GitHub OAuth
Appsmith allows you to integrate with GitHub OAuth, enabling end users to sign in to the Appsmith account using their GitHub authentication credentials.
Prerequisites
- A self-hosted Appsmith instance. See the installation guides for installing Appsmith.
- A GitHub account.
Register OAuth app on GitHub
To enable GitHub Sign in, log in to your GitHub Account and follow the steps below:
- In your profile drop-down, navigate to Settings > Developer Settings > OAuth Apps and click Register a new application to create and register a new OAuth App.
-
Configure the following OAuth Credentials for a web application:
-
Homepage URL: the domain on which you host Appsmith with HTTPS (Eg:
https://app.appsmith.com
). -
Authorization Callback URL: append
/login/oauth2/code/github
to the Homepage URL (Eg:https://app.appsmith.com/login/oauth2/code/github
).
-
Configure Appsmith instance
Test the Client ID and Client Secret before disabling Form login on Appsmith. This ensures that users can access Appsmith with their GitHub credentials. To fix an invalid GitHub configuration, update the environment variables.
There are two ways to configure the self-hosted Appsmith instance -
- Admin Settings
- Environment Variables
Admin settings
Click Admin Settings > Authentication > Enable(GitHub). Add the Client ID
and Client Secret
. Click the Save & Restart button at the bottom of the page.

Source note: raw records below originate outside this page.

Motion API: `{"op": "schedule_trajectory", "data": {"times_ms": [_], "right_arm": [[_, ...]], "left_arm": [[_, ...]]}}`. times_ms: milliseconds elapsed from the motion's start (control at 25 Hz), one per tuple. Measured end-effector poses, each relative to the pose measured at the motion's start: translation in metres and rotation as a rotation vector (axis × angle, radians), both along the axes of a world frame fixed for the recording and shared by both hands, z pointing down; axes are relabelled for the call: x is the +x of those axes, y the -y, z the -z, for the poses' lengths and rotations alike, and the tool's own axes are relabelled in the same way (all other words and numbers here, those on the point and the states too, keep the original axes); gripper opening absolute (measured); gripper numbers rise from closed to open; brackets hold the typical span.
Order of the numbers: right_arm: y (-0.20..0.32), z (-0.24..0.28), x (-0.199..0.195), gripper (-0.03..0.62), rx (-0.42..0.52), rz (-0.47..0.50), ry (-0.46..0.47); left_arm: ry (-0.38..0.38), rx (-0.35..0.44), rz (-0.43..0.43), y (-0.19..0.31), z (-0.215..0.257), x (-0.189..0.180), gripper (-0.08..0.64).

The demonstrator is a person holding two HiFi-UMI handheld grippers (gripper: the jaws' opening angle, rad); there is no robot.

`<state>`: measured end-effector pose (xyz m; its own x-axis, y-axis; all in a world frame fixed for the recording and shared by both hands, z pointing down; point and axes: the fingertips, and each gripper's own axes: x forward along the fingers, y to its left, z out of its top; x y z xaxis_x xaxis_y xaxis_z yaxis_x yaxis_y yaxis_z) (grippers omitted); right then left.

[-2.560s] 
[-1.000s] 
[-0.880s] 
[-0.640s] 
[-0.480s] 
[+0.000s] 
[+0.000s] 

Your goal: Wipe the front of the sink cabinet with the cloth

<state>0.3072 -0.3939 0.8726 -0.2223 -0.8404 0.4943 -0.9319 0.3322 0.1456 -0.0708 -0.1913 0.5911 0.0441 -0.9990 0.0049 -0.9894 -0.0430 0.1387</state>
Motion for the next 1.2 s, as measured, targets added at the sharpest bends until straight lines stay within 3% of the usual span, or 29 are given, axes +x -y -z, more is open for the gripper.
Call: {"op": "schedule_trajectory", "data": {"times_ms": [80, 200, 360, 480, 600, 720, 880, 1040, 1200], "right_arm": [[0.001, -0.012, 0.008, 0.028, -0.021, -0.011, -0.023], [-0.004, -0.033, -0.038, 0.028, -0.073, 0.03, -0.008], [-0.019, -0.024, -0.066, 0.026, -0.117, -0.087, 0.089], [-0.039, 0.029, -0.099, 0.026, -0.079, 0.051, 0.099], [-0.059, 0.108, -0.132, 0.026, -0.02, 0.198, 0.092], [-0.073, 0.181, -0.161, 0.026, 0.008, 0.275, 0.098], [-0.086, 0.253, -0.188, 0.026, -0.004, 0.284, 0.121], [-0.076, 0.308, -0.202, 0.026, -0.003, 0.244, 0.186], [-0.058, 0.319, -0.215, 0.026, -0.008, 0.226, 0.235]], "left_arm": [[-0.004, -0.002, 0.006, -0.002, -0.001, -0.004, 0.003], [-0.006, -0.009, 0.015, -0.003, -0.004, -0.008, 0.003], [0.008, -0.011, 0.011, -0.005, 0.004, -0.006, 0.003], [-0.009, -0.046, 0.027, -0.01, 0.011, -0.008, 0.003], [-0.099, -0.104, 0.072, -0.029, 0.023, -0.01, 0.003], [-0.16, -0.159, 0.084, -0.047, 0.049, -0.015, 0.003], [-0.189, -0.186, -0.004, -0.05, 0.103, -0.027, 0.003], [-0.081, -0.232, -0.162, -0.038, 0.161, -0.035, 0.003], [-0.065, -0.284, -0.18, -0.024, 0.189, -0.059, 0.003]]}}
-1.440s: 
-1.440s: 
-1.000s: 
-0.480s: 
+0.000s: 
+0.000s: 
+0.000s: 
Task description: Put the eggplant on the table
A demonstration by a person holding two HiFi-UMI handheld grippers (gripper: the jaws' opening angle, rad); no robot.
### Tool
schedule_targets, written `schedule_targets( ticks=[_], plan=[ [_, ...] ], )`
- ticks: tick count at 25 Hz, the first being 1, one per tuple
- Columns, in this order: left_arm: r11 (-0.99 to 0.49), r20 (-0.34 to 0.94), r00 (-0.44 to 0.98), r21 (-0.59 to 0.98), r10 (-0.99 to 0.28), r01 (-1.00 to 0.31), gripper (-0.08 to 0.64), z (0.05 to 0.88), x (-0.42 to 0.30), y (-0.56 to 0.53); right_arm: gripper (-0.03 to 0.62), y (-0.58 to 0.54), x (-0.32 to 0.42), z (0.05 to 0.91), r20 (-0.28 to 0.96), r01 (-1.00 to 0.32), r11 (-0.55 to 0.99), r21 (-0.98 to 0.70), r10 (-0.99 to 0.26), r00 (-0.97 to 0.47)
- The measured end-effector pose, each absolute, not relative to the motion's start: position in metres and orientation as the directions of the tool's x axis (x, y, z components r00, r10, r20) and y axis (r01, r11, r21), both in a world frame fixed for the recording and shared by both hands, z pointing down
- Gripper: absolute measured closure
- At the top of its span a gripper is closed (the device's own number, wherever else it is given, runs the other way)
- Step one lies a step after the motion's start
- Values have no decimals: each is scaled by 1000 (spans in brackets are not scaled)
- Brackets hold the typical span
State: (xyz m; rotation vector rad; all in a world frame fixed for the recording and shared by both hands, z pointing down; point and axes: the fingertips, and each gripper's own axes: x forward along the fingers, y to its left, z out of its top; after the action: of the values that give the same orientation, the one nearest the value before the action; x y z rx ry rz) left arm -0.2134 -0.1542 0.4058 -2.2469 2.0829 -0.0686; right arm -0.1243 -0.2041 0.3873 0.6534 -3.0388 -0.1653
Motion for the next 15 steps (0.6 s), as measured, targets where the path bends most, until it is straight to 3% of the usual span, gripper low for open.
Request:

If you have set values using environment variables for your instance, those values take precedence over values specified in the Admin Settings UI.
Environment variables
Update the values for the following keys in the instance configuration file, for example, in the docker.env
file for Docker installation (<PROJECT_ROOT>/stacks/configuration/
) and in the values.yaml
file for Kubernetes:
- Configure the
APPSMITH_OAUTH2_GITHUB_CLIENT_ID
andAPPSMITH_OAUTH2_GITHUB_CLIENT_SECRET
fields with the client ID and client secret generated in the preceding step. - Configure
APPSMITH_SIGNUP_ALLOWED_DOMAINS
with a second-level domain name (ex:abc.com
), to only allow users with an email address from that domain name to log in (ex:john@abc.com
). You can provide several domain names using a comma-separated list.# Example configuration in docker.env file
# ********* GitHub OAuth **********
APPSMITH_OAUTH2_GITHUB_CLIENT_ID=YOUR_GITHUB_CLIENT_ID
APPSMITH_OAUTH2_GITHUB_CLIENT_SECRET=YOUR_GITHUB_CLIENT_SECRET
APPSMITH_SIGNUP_ALLOWED_DOMAINS=exampledomain.com
# ****************************** - Restart the Appsmith instance.
If you're running Appsmith on a Kubernetes cluster with an HA configuration, after completing the setup, run the following command to ensure the new authentication settings are properly applied:
kubectl rollout restart deployment/appsmith -n
After these steps, your Appsmith installation should now enable GitHub Login.